なぜ我々はパワハラや叱責されることを問題とするのでしょうか?それは当然のことながら、強いストレスを感じ、精神的に高い負荷を受けるからです。そもそも叱責されようが激怒されようが、何とも感じなければ問題にはなりません。苦痛を感じるから問題になるのです。
パワハラをするような人間の叱責というのは、その多くが不合理なものです。怒る必要性と合理性がない場合が多いのです。(それは、何をやったかではなく、誰がやったかで対応を変えている点でも分かります)
私も、受けた叱責が如何に不合理なこじ付けであるかはわかっているのに、反応を抑えられない歯がゆさを感じていた時期がありました。ネガティブな反応をしたら相手の思うつぼです。「これは正当な叱責ではないから気にする必要はない」「ショックを受ける必要はない」「受け流せばいい」と自分に言い聞かせました。しかし、どうしても頭の中にあるネガティブな反応のスイッチが勝手に入ってしまうのです。こうなると後で苦しむことは目に見えてるのに。
私は、この情動反応の感度を弱くできないものか?歯医者の治療で麻酔をするように、反応を鈍くする薬はないか?と考えたこともあります。(しかし、薬で抑えることは弊害が大きすぎて、現実的ではありません)
残念ながら、反応してしまうのはどうしようもないことです。他人が怒りという感情を表出している場合、それは攻撃態勢に入っていると脳の本能的な部分にプログラムされているのです。しかも、それが自分に向けられている。それで反射的にノルアドレナリンを放出し、体を「闘争」または「逃走」の態勢にします。(さらに、それに批判が含まれているから余計にタチが悪いのです。人間は批判や否定に弱いものです。それでも十分に精神的ダメージを受けてしまうのを、それに怒りの感情を加えてくるのですから受けるダメージは余計に大きくなります)
たとえ、的外れなことで叱責されても言っている内容に関係なく、情動のスイッチは入ってしまう。これは脳の機能だと自覚する必要があります。記憶術などで知られるトニー・ブザンの著書に「脳の取扱説明書」というものがあります。これはとても良いタイトルです。自分が感じていることが現実であるようにしか思えないのが、実は脳の機能がそうさせていると気づかせてくれるタイトルです。
たとえば、丸の中に2つの点を並べて描き、その下に横線を1本描くだけで顔に見える。それは、人間の脳の中に顔認識細胞というものが存在するからです。(多くの心霊写真はその顔認識細胞の仕業です)これは、本人の意志とは関係なく脳の機能上、勝手にそう見えてしまうのです。
つまり、分かっていても脳の機能で自動的に反応するようになっていて、意志の力では変えることが困難なことが多々あると理解することが大事なのです。そして、それらの反応の多くは生存本能として正常な機能なのです。上記で書いたように、危機の場合に分泌されるノルアドレナリンを薬で抑えたら、危機的な状況でも反応できず、交通事故などに遭ってしまうかもしれません。
そしてもう一つ、理性は感情に合わせて辻褄があるように理解しようとするという特徴があります。それは、自分が悪くないと分かっていても、まるで悪いかのような感覚に囚われやすくなるということです。これも脳の機能がそうさせているのです。

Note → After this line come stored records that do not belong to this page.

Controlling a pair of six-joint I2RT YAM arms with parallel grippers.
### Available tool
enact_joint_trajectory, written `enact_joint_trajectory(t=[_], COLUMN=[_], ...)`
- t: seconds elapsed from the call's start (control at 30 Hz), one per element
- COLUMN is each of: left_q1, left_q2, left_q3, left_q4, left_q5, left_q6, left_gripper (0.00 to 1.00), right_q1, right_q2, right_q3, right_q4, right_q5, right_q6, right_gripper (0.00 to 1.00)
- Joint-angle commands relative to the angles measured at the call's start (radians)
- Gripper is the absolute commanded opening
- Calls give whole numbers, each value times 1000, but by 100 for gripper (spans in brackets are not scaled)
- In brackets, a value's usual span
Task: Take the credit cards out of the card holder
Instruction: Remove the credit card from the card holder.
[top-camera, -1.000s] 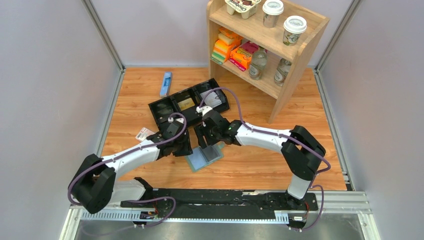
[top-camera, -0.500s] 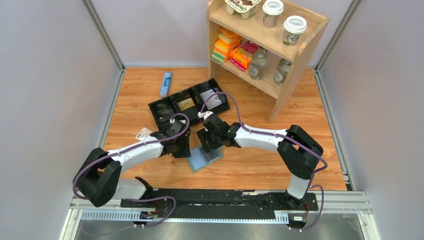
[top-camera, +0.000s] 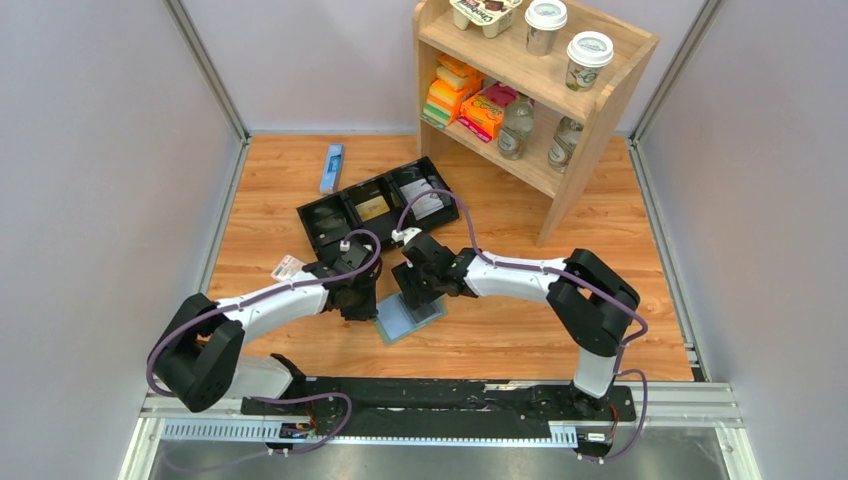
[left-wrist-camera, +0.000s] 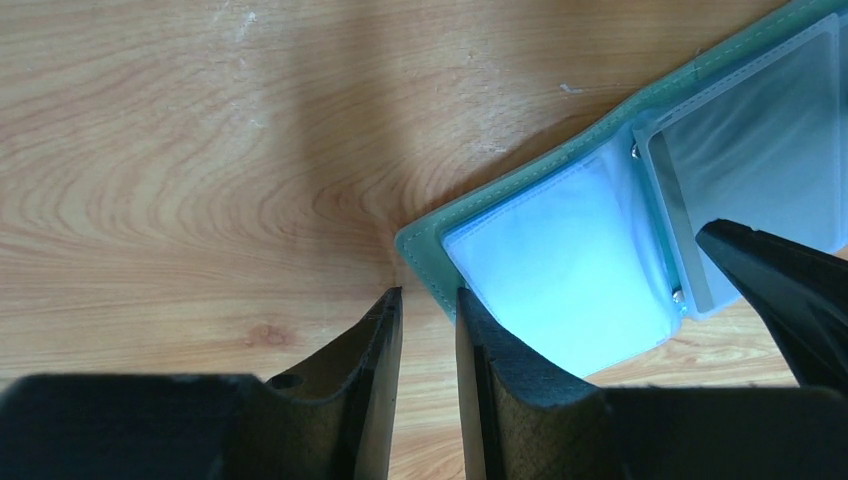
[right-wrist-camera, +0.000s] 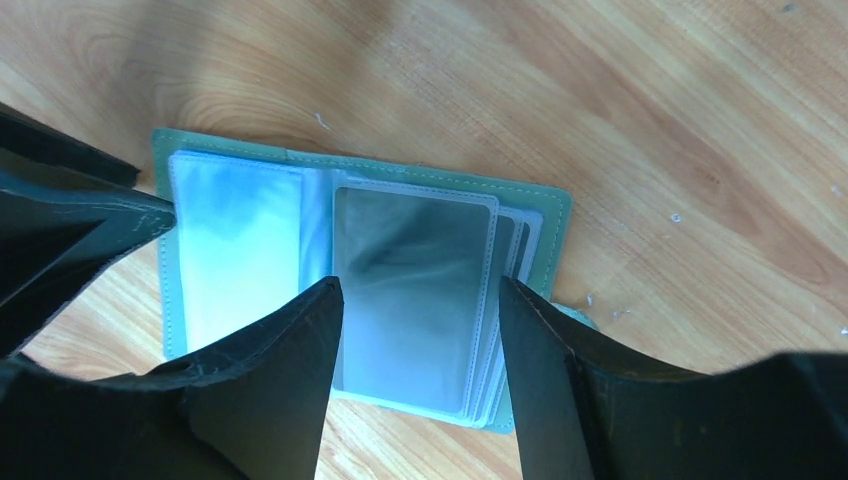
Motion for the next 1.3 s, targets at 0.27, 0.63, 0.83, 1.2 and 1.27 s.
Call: enact_joint_trajectory(t=[0.27, 0.63, 0.83, 1.2, 1.27], left_q1=[-7, -7, -8, -8, -7], left_q2=[39, 44, 44, 41, 39], left_q3=[26, 23, 22, 14, 12], left_q4=[41, 53, 58, 67, 67], left_q5=[34, 48, 51, 51, 51], left_q6=[18, 20, 20, 18, 17], left_gripper=[25, 24, 24, 24, 24], right_q1=[15, 3, 0, 0, 1], right_q2=[36, -33, -67, -93, -96], right_q3=[47, 33, 28, 10, 2], right_q4=[-7, 36, 42, 63, 85], right_q5=[-62, -146, -166, -229, -270], right_q6=[-19, 30, 33, 36, 38], right_gripper=[59, 53, 53, 47, 45])
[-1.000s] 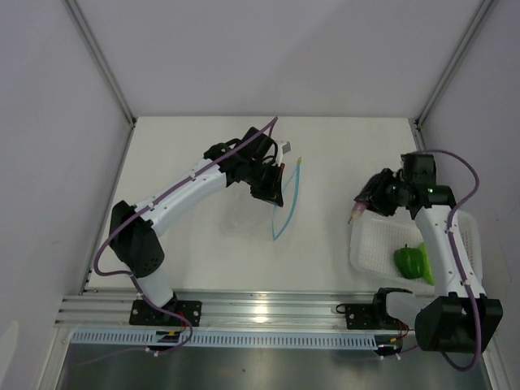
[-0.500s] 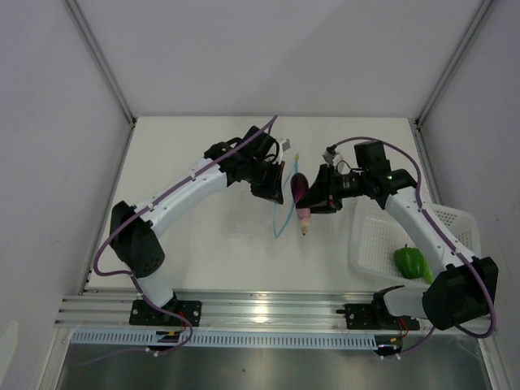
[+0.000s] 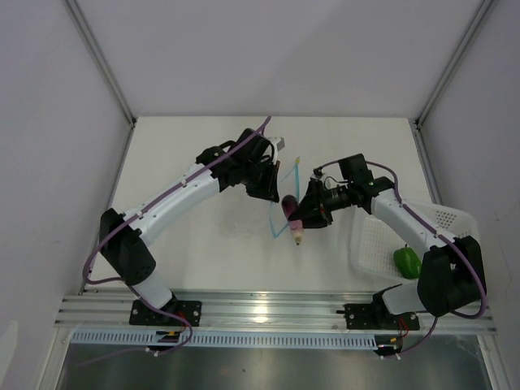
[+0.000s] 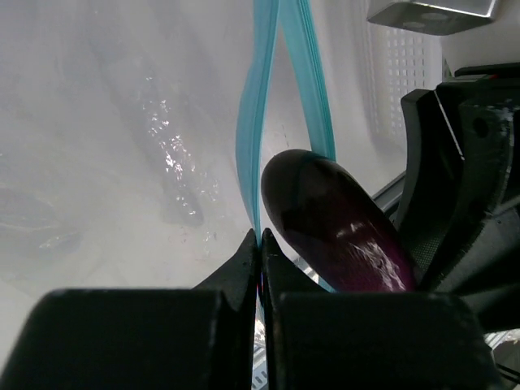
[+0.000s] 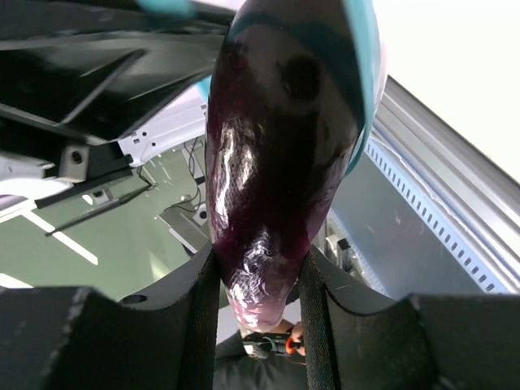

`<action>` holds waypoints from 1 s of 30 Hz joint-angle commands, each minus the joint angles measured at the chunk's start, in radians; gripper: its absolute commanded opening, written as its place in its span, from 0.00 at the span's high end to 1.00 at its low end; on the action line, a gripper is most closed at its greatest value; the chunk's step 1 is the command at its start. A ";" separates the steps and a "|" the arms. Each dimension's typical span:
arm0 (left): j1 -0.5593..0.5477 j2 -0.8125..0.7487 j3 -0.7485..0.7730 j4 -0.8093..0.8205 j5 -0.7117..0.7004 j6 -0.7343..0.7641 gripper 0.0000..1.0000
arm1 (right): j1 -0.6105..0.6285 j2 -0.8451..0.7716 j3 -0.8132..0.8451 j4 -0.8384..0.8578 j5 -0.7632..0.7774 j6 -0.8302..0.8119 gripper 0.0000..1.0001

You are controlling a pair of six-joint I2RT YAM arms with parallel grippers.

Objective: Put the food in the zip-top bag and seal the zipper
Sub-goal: Place the fake vegetable in the zipper food storage bag.

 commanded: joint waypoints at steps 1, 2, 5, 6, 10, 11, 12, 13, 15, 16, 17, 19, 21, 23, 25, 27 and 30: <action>-0.009 -0.058 -0.008 0.036 -0.022 -0.015 0.99 | -0.006 -0.017 -0.023 0.021 0.001 0.045 1.00; -0.009 -0.061 -0.014 0.041 -0.009 -0.013 0.99 | -0.007 -0.011 -0.030 0.021 0.007 0.042 1.00; -0.014 -0.073 -0.024 0.058 0.032 -0.007 1.00 | -0.015 0.004 -0.018 0.033 0.044 0.045 1.00; -0.017 -0.078 -0.033 0.062 0.044 -0.004 0.99 | -0.015 0.013 -0.006 0.036 0.056 0.044 1.00; -0.022 -0.087 -0.054 0.079 0.089 -0.013 0.99 | -0.018 0.062 0.097 -0.005 0.128 0.001 1.00; -0.023 -0.087 -0.056 0.081 0.095 -0.015 1.00 | -0.017 0.070 0.115 -0.008 0.149 -0.002 1.00; -0.026 -0.090 -0.050 0.081 0.100 -0.016 1.00 | -0.020 0.085 0.144 -0.019 0.163 -0.005 1.00; -0.028 -0.092 -0.059 0.081 0.103 -0.019 0.99 | -0.021 0.095 0.157 -0.022 0.175 -0.008 1.00; -0.028 -0.098 -0.059 0.087 0.110 -0.024 1.00 | -0.020 0.117 0.177 -0.033 0.211 -0.013 0.99; -0.029 -0.101 -0.059 0.087 0.116 -0.029 0.99 | -0.018 0.125 0.193 -0.036 0.226 -0.017 0.98; -0.029 -0.102 -0.059 0.093 0.119 -0.032 0.99 | -0.018 0.131 0.201 -0.042 0.241 -0.021 0.97; -0.029 -0.108 -0.056 0.095 0.126 -0.042 1.00 | -0.014 0.148 0.223 -0.062 0.306 -0.045 0.95; -0.029 -0.110 -0.056 0.099 0.127 -0.049 0.99 | -0.004 0.157 0.247 -0.109 0.356 -0.080 0.82; -0.029 -0.110 -0.053 0.098 0.136 -0.062 0.99 | 0.014 0.164 0.272 -0.137 0.416 -0.126 0.56; -0.029 -0.105 -0.053 0.104 0.147 -0.075 0.99 | 0.025 0.165 0.276 -0.145 0.430 -0.152 0.42; -0.029 -0.105 -0.050 0.107 0.152 -0.082 0.99 | 0.035 0.158 0.279 -0.152 0.435 -0.162 0.31; -0.028 -0.098 -0.051 0.107 0.149 -0.085 1.00 | 0.046 0.132 0.279 -0.159 0.450 -0.177 0.23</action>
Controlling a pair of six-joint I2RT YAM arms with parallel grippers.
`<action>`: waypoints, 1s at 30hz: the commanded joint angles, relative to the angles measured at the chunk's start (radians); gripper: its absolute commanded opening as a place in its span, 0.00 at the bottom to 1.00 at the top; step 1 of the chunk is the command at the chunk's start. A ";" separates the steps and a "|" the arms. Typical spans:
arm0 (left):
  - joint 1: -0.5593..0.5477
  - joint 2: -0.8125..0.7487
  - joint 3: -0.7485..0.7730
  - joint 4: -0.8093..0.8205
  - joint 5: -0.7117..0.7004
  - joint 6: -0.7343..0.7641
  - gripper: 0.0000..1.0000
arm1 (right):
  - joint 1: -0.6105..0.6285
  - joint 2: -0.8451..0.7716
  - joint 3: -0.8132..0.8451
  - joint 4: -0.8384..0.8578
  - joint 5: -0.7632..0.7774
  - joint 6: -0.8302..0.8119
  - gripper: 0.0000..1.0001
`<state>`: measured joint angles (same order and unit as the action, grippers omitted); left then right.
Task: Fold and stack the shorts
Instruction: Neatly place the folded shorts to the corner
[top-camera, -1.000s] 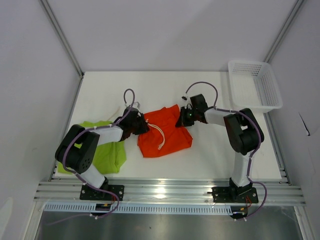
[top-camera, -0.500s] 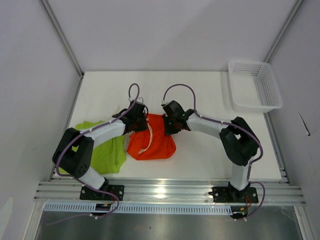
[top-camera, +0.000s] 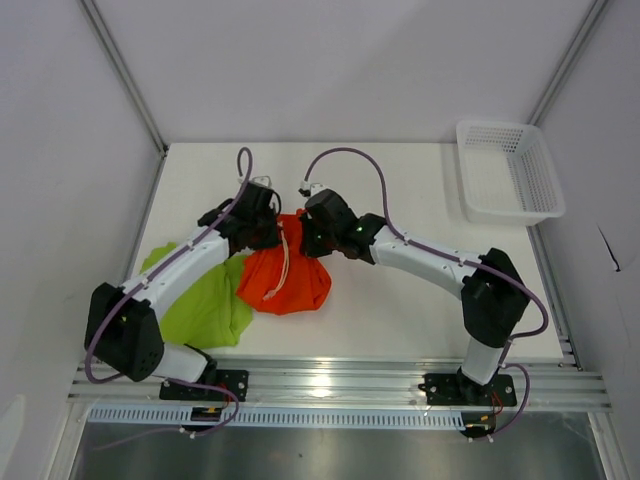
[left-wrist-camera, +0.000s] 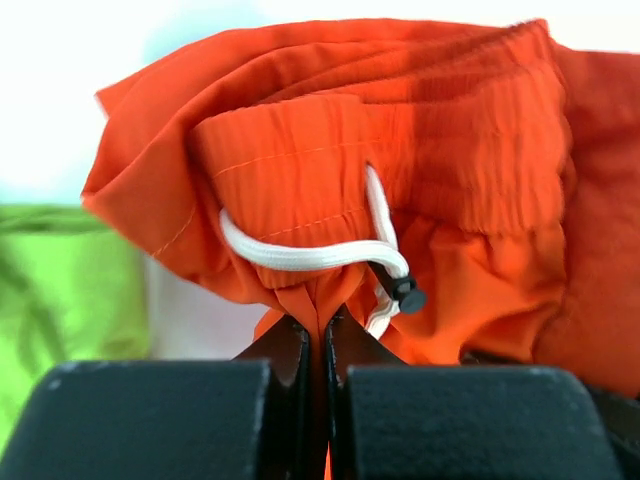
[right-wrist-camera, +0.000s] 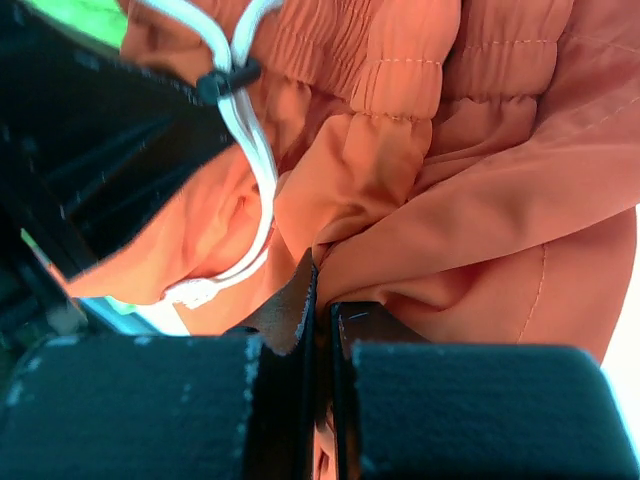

脳の生理機能上、反応を抑えることは難しいという前提で、解決手段は2つあります。一つは、どんな反応に対してもタフになること。(反応に対する耐性を鍛えていくこと)そして二つ目は攻撃をしてこないように相手を誘導することです。
前者は非常に大事なことだと思います。どんな苦難や逆境にも耐えられるようなタフな人になることは、ある意味、理想です。(精神的にタフになれれば情動反応自体を変えられる可能性もあります)しかし、タフになることは容易ではありません。私も過去に再三、試みた経験がありますが、「3歩進んで2歩下がる」はまだ良い方で「3歩進んで3歩下がる」、つまり進歩してないと感じることが多くありました。非常に根気が要ります。
二番目の「攻撃をしてこないように相手を誘導する」は、印象操作術を学んで実践すれば個人的にはさほど難しくないと思っています。(精神をタフにすることに比べればずっと簡単です)
では、どちらをやるべきか?私の考えでは、両方やった方が良いと思います。印象操作術で攻撃を最小限に抑えつつ、精神面を鍛えていくという目的を持って取り組むのがベストでしょう。